Mélanie Carpentier (Université de Montréal), période de questions
Colloque "Amoureuses figures" organisé par la revue Post-Scriptum le jeudi 1er mai 2014, Département de littérature comparée, Université de Montréal.
Le complexe d’Œdipe était à la base de mon comportement. Je recherchais à travers les hommes que je fréquentais l’inaccessibilité de mon père. Comme je l’idéalisais encore à cette époque, il m’était impossible d’établir le lien entre ce problème et les choix que je devais faire pour moi. Et comme mon paternel avait eu des tendances délinquantes pendant sa jeunesse, il m’est facile de faire le rapprochement entre lui et moi. Et ce pattern me guettera à chaque tournant de ma vie, car je tentais de combler le grand vide qui m’habitait… ce perpétuel sentiment de n’avoir pas obtenu assez d’attention dans mon enfance.
Chaque gang, mes amies, les ex en prison, tous étaient liés par l’obligation de se taire parce qu’on en sait trop sur eux… eux aussi… C’est la loi du silence dans cette jungle invisible de la petite criminalité, constituée presque uniquement de délinquants polycriminalisés, de danseuses et de prostitué(e) s. Alors, il me semblait presque normal de me dévêtir pour gagner de l’argent. J’étais débrouillarde et fonceuse ; je passais entre les mailles de tous les filets. Sur un stage ou ailleurs, l’important, c’est de me tenir debout pis de payer mes bills…
On dit que notre naissance représente la vie que nous aurons. C’est vraiment à ça que ma vie a ressemblé ! Mais heureusement, après la tempête vient toujours le beau temps.
À cette époque, ma vie se résumait à mes exploits sexuels. Tout pour être désirable, tout pour me faire aimer. On me décrivait comme une vraie bombe sexuelle et j’en éprouvais une certaine fierté. Après tout, est-ce que ce n’est pas à ça que sert une fille : aire jouir les hommes au détriment de ses propres besoins ?…
Je me sentais belle et désirée comme dans les contes de fées. Je reprenais les stéréotypes de ces histoires tant entendues de mon enfance, prête à tomber en admiration devant le prince charmant qui allait me faire monter sur son grand cheval blanc. Je croyais alors que mon héros était ce genre de leader qui mène les gangs, qui réussit à s’imposer envers et contre tous. Le sentiment de sécurité, l’amour et le pouvoir de posséder ont formé le cocktail d’admission. Mon rêve d’avoir une vie facile, où je n’aurais qu’à lever le petit doigt pour avoir tout ce que je voulais s’est transformé en cauchemar.

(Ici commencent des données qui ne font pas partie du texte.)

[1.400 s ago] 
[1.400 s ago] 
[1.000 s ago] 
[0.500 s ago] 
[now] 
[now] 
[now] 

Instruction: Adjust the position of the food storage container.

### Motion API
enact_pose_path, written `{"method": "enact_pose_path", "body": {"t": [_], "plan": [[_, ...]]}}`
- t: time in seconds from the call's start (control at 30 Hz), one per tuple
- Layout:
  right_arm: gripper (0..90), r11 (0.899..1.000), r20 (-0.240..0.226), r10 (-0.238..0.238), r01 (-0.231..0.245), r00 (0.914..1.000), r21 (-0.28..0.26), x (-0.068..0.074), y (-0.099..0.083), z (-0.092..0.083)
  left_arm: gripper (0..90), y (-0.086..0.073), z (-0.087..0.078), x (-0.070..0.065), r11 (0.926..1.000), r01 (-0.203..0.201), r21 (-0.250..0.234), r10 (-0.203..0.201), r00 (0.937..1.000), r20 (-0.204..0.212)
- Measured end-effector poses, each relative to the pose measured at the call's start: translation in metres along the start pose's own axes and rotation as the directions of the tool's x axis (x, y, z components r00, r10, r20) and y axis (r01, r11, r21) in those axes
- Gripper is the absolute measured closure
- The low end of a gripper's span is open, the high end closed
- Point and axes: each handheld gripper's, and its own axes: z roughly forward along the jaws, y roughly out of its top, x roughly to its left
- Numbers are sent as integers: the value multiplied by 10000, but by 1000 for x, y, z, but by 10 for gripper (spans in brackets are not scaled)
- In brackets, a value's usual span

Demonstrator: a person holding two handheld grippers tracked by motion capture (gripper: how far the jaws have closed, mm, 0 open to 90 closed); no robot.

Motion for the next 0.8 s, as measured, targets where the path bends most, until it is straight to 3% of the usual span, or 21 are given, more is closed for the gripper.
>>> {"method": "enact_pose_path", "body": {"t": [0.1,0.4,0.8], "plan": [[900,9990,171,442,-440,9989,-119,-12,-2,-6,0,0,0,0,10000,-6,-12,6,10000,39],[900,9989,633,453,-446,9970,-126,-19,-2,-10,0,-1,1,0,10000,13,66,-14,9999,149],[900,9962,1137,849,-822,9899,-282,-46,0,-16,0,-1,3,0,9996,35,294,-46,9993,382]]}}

La valeur des objets a pris plus de place dans ma vie que la valeur des personnes. C’est un principe qui caractérise ma famille depuis longtemps, selon lequel posséder certains biens de consommation nous définit. La nouvelle robe, le gadget qui vient de sortir, les nouveaux meubles, les folies qui font grimper le compte de la carte de crédit. Remplir la maison et les armoires, c’est une manière de combler le vide, c’est l’absence de communication, c’est mettre un peu de couleur dans la routine ennuyante.
Oublions l’amour, car ici, il n’y a rien de romantique dans ce genre d’endroit. C’est un commerce. On avait mal et on ne comprenait pas tout à fait ce qui se passait en nous. On a pleuré ensemble en se serrant dans les bras. Je me sentais rabaissée, alors que je cherchais à tout prix à me prouver que j’avais une valeur. C’est un vertige terrible que ce frisson intérieur que tu ressens quand tu viens de vendre la seule chose que tu possèdes uniquement pour toi-même, ce bien précieux : ton intégrité.

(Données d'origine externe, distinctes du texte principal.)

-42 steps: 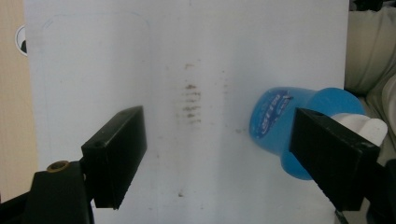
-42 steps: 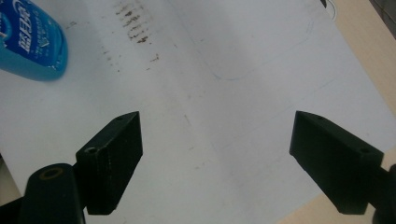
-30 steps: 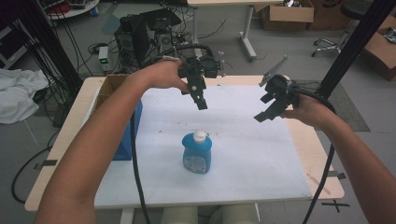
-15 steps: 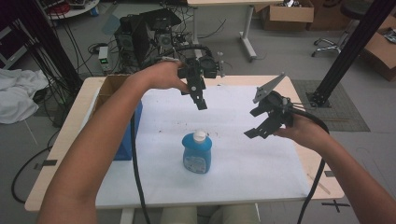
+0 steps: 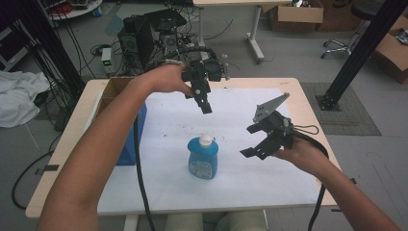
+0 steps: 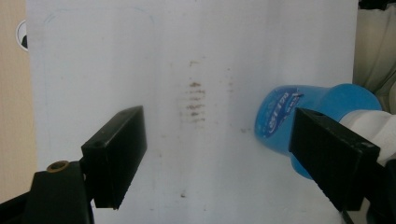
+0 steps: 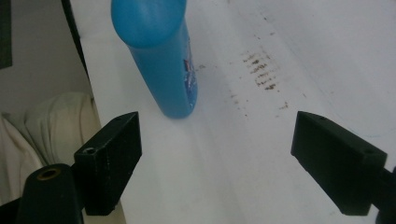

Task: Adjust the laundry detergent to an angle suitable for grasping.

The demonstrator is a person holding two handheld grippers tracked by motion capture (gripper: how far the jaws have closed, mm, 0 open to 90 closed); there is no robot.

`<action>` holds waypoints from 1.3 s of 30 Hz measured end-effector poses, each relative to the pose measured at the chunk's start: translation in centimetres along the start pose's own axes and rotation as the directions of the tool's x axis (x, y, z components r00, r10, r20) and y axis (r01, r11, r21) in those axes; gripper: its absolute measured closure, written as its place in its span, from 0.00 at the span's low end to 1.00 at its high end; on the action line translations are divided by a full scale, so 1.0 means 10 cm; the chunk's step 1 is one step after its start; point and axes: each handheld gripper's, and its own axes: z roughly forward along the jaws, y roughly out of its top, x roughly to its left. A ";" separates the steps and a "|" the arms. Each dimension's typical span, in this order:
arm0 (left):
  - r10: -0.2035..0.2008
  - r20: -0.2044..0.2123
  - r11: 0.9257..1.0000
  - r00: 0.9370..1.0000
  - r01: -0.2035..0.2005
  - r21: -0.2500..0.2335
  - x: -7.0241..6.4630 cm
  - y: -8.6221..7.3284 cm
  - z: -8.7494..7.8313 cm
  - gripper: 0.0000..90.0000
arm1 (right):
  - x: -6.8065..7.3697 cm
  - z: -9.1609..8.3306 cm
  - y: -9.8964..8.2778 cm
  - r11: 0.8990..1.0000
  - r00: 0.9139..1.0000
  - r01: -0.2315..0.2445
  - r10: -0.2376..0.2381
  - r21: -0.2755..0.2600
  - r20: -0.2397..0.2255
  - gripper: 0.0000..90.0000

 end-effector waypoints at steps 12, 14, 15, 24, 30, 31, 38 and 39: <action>0.003 0.001 1.000 1.000 -0.003 0.000 0.01 0.00 0.03 0.22 | 0.21 0.24 0.00 0.998 1.000 -0.003 0.002 -0.062 -0.012 0.18; 0.003 0.001 1.000 1.000 -0.003 0.000 0.01 0.00 0.03 0.22 | 0.22 0.26 0.00 0.998 1.000 0.000 -0.001 -0.068 -0.017 0.18; 0.004 0.002 1.000 1.000 -0.004 0.000 0.01 0.01 0.03 0.22 | 0.23 0.28 0.00 0.998 1.000 -0.003 0.001 -0.070 -0.017 0.18; 0.005 0.004 1.000 1.000 -0.005 -0.001 0.01 0.02 0.04 0.22 | 0.30 0.43 0.00 0.993 0.999 -0.018 0.014 -0.118 -0.030 0.18; 0.006 0.005 1.000 1.000 -0.006 0.002 0.02 0.02 0.05 0.22 | 0.33 0.52 0.03 0.991 0.999 -0.020 0.016 -0.134 -0.028 0.17; 0.007 0.004 1.000 1.000 -0.007 0.001 0.02 0.02 0.04 0.22 | 0.34 0.53 0.03 0.991 1.000 -0.016 0.013 -0.136 -0.027 0.18; 0.003 0.004 1.000 1.000 -0.003 0.003 0.02 0.01 0.05 0.22 | 0.38 0.66 0.07 0.987 0.999 -0.021 0.016 -0.159 -0.033 0.17; 0.004 0.003 1.000 1.000 -0.004 0.002 0.02 0.01 0.05 0.22 | 0.39 0.68 0.08 0.986 0.999 -0.020 0.015 -0.163 -0.032 0.17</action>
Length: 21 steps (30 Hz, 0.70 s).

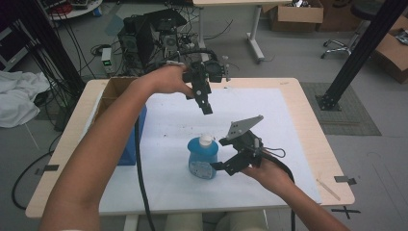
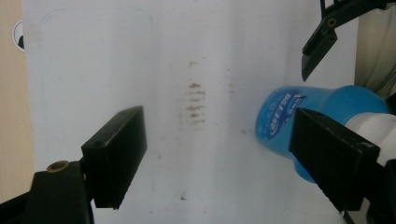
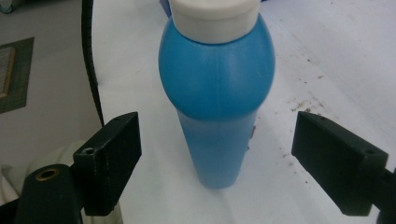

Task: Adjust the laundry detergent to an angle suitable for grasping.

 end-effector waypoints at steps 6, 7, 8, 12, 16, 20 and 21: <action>-0.002 -0.001 1.000 1.000 0.002 -0.001 -0.01 0.00 -0.01 0.22 | 0.03 0.09 0.01 1.000 1.000 -0.005 0.005 -0.027 0.002 0.17; -0.003 -0.001 1.000 1.000 0.003 0.000 -0.01 0.00 -0.01 0.22 | 0.03 0.11 0.01 1.000 1.000 -0.002 0.003 -0.029 0.003 0.17; -0.003 -0.002 1.000 1.000 0.003 -0.001 -0.01 0.00 -0.01 0.22 | 0.03 0.12 0.00 0.999 1.000 -0.002 0.002 -0.034 0.004 0.17; -0.003 -0.003 1.000 1.000 0.003 -0.002 0.00 -0.01 -0.01 0.22 | 0.03 0.18 -0.02 0.999 1.000 -0.003 0.003 -0.047 0.005 0.17; -0.003 -0.002 1.000 1.000 0.003 -0.002 0.00 -0.01 0.00 0.22 | 0.03 0.23 -0.04 0.998 1.000 -0.007 0.007 -0.059 0.008 0.17; -0.003 0.001 1.000 1.000 0.003 -0.001 0.00 -0.01 0.01 0.22 | 0.04 0.28 -0.04 0.998 1.000 -0.004 0.005 -0.067 0.015 0.17; -0.004 0.001 1.000 1.000 0.004 -0.001 0.00 -0.01 0.01 0.22 | 0.04 0.30 -0.04 0.998 1.000 -0.002 0.003 -0.068 0.018 0.17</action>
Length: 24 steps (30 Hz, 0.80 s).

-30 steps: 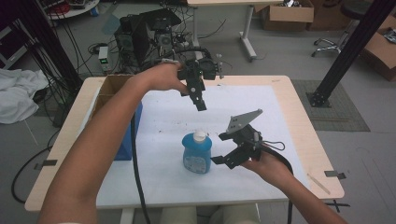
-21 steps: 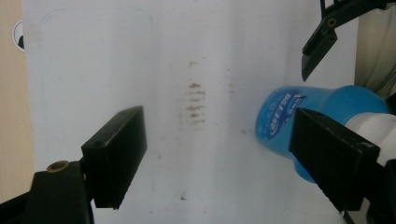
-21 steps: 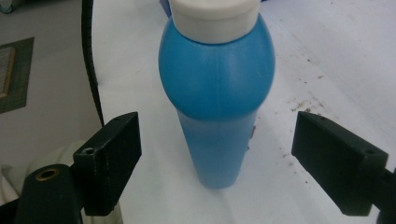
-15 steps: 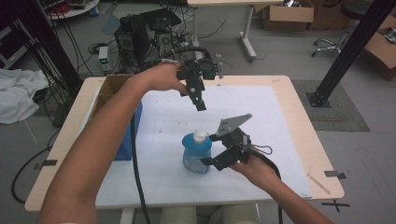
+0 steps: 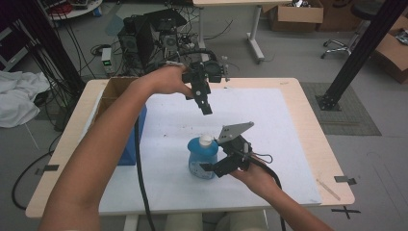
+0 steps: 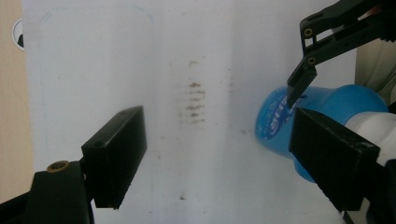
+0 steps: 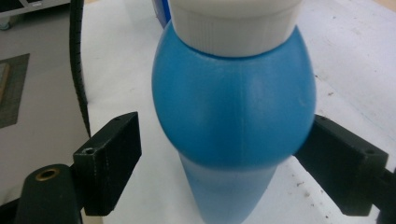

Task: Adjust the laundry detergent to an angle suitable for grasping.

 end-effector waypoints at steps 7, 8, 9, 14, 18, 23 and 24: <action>0.000 0.000 1.000 1.000 0.000 0.000 0.01 0.00 0.00 0.22 | -0.02 0.07 -0.02 1.000 1.000 -0.005 0.005 -0.019 0.016 0.18; -0.003 0.002 1.000 1.000 0.003 0.000 0.01 0.00 0.01 0.22 | -0.02 0.07 -0.02 1.000 1.000 -0.003 0.003 -0.023 0.019 0.18; -0.002 0.002 1.000 1.000 0.002 0.001 0.01 0.00 0.01 0.22 | -0.02 0.07 -0.02 1.000 1.000 -0.002 0.002 -0.025 0.022 0.19; -0.001 0.002 1.000 1.000 0.001 0.000 0.01 -0.01 0.01 0.22 | -0.03 0.09 -0.02 0.999 1.000 0.000 0.000 -0.032 0.022 0.21; -0.002 0.004 1.000 1.000 0.002 0.000 0.02 -0.01 0.01 0.22 | -0.03 0.10 -0.03 0.999 1.000 0.002 -0.002 -0.034 0.019 0.24; -0.005 0.004 1.000 1.000 0.005 -0.004 0.02 -0.01 0.02 0.22 | -0.03 0.10 -0.03 0.999 1.000 0.003 -0.002 -0.041 0.020 0.28; -0.002 0.003 1.000 1.000 0.002 -0.004 0.02 -0.02 0.02 0.22 | -0.03 0.10 -0.03 0.999 1.000 0.004 -0.004 -0.043 0.021 0.28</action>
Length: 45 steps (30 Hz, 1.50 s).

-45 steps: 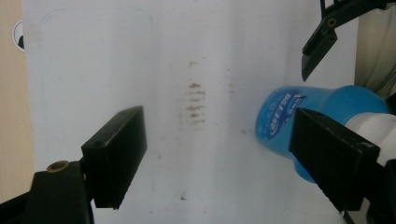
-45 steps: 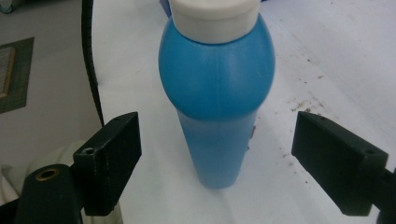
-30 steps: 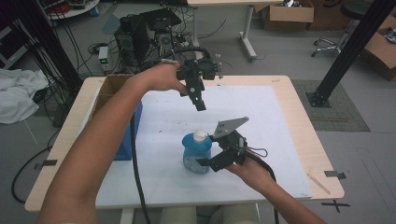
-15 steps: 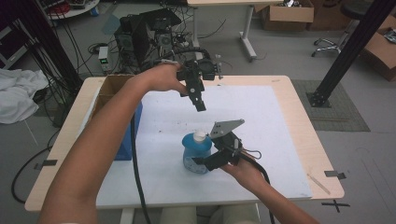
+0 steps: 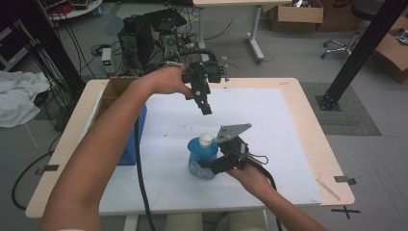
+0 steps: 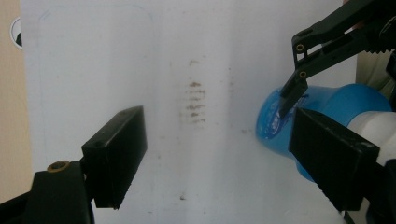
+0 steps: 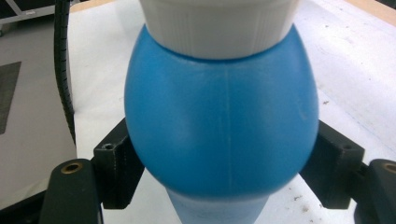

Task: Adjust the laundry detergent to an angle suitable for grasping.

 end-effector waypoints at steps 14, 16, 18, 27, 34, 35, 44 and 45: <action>-0.001 0.002 1.000 1.000 0.001 0.002 0.00 0.00 0.00 0.22 | 0.00 0.00 0.00 1.000 1.000 0.005 -0.005 -0.009 -0.004 0.35; -0.002 0.002 1.000 1.000 0.002 0.002 0.00 0.00 0.00 0.22 | 0.00 -0.01 0.00 1.000 1.000 0.005 -0.005 -0.011 -0.001 0.36; -0.002 0.002 1.000 1.000 0.002 0.003 0.00 0.00 0.00 0.22 | 0.01 0.00 0.00 1.000 1.000 0.001 -0.001 -0.010 -0.001 0.36; 0.002 0.004 1.000 1.000 -0.002 0.003 0.01 0.00 0.01 0.22 | 0.00 -0.01 0.00 1.000 1.000 0.006 -0.006 -0.013 -0.003 0.41; 0.001 0.004 1.000 1.000 -0.001 0.005 0.01 0.01 0.01 0.22 | 0.01 -0.01 -0.01 1.000 1.000 0.011 -0.011 -0.018 -0.009 0.45; 0.002 0.004 1.000 1.000 -0.002 0.005 0.01 0.01 0.01 0.22 | 0.02 -0.02 0.00 1.000 1.000 0.012 -0.012 -0.018 -0.009 0.46; -0.001 0.005 1.000 1.000 0.001 0.004 0.01 0.01 0.02 0.23 | 0.03 -0.02 0.00 0.999 0.999 0.035 -0.035 -0.024 0.001 0.47; 0.002 0.005 1.000 1.000 -0.002 0.005 0.02 0.01 0.02 0.23 | 0.03 -0.03 0.00 0.999 0.999 0.039 -0.039 -0.026 0.002 0.47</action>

l est prouvé que les jeunes filles qui sont les plus susceptibles d’avoir des comportements hypersexualisés sont celles qui ont une faible estime d’elles-mêmes et bien souvent qui ont été victimes d’une quelconque forme d’agression sexuelle. Elles sont donc plus vulnérables à une formation identitaire centrée sur l’image et issue de l’acquisition d’un savoir-faire sexuel précoce dans un cadre de rapport homme-femme.
L’argent et l’accessibilité au confort matériel me séduisaient, car je sortais d’un milieu confortable, sans plus, mais justement parce que tous les échanges familiaux étaient basés sur le matérialisme, nous n’entretenions pas une relation saine avec l’argent. Je désirais tout avoir : une belle vie, de beaux vêtements, les moyens de mettre en valeur mon physique, mais surtout je voulais de l’attention.
Pour me protéger des méchancetés du monde et de l’exclusion auxquelles je dois affronter, je me suis enfermée dans une carapace ultra épaisse, comme un manteau à plusieurs épaisseurs. Et chaque couche s’adapte comme une armure à chaque situation difficile. Je ne pleure plus, je n’ai plus honte, je m’endurcis et je deviens insensible comme la pierre.